Neuropsychopharmacology. 2008 Sep;33(10):2456-66. doi: 10.1038/sj.npp.1301631. Epub 2007 Dec 19.
Reduced brain N-acetyl-aspartate (NAA) has been repeatedly found in chronic schizophrenia and suggests neuronal loss or dysfunction. However, the potential confounding effect of antipsychotic drugs on NAA has not been resolved. We studied 32 minimally treated schizophrenia patients and 21 healthy subjects with single-voxel proton magnetic resonance spectroscopy ((1)H-MRS) of the frontal and occipital lobes, caudate nucleus, and cerebellum. Concentrations of NAA, Choline, and Cre were determined and corrected for the proportion of cerebrospinal fluid (CSF) in the voxel. Patients were treated in a randomized-controlled double-blind manner with either haloperidol or quetiapine. (1)H-MRS was repeated every 6 months for up to 2 years. There was a group main effect for baseline NAA with lower global NAA in schizophrenia subjects before treatment compared to healthy controls. Global NAA was directly related to measures of global cognitive performance in the whole subject sample. Following treatment with haloperidol or quetiapine, there were no changes in NAA in any of the regions studied. Early in the illness, schizophrenia patients already demonstrate subtle reductions in NAA. Treatment with typical or atypical antipsychotic medications for several months does not result in NAA changes.

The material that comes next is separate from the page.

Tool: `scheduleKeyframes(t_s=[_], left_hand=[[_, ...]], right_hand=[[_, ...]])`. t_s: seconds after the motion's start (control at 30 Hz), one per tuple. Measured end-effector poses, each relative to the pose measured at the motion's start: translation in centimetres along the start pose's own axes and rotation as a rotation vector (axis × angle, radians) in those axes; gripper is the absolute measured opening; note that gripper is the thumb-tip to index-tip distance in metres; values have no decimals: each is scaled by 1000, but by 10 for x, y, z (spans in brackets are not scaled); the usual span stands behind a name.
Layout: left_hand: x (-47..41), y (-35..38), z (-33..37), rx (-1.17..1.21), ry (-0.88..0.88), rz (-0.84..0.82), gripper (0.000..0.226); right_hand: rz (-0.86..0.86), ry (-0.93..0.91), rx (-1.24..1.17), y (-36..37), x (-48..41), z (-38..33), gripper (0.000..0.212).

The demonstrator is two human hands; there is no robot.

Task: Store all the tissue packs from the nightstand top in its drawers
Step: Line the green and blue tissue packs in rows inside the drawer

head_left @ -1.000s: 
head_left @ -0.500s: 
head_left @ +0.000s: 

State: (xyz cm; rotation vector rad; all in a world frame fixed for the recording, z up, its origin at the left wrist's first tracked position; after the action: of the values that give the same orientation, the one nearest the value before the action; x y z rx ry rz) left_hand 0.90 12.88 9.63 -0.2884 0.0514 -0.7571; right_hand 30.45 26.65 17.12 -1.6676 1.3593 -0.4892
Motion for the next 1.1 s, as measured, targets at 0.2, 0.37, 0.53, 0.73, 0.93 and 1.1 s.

慢性精神分裂症患者大脑中的N-乙酰天门冬氨酸(NAA)含量反复被发现有所降低,这表明存在神经元丢失或功能障碍。然而,抗精神病药物对NAA的潜在混杂效应尚未得到解决。我们对32例接受最少治疗的精神分裂症患者和21名健康受试者进行了研究,采用单体素质子磁共振波谱((1)H-MRS)对额叶、枕叶、尾状核和小脑进行检测。测定了NAA、胆碱和肌酸的浓度,并根据体素中脑脊液(CSF)的比例进行了校正。患者以随机对照双盲方式接受氟哌啶醇或喹硫平治疗。每6个月重复进行(1)H-MRS检测,持续2年。在基线时,精神分裂症患者的整体NAA水平低于健康对照组,存在组间主效应。在整个受试者样本中,整体NAA与整体认知表现指标直接相关。在接受氟哌啶醇或喹硫平治疗后,所研究的任何区域的NAA均无变化。在疾病早期,精神分裂症患者的NAA就已出现细微降低。使用典型或非典型抗精神病药物治疗数月不会导致NAA发生变化。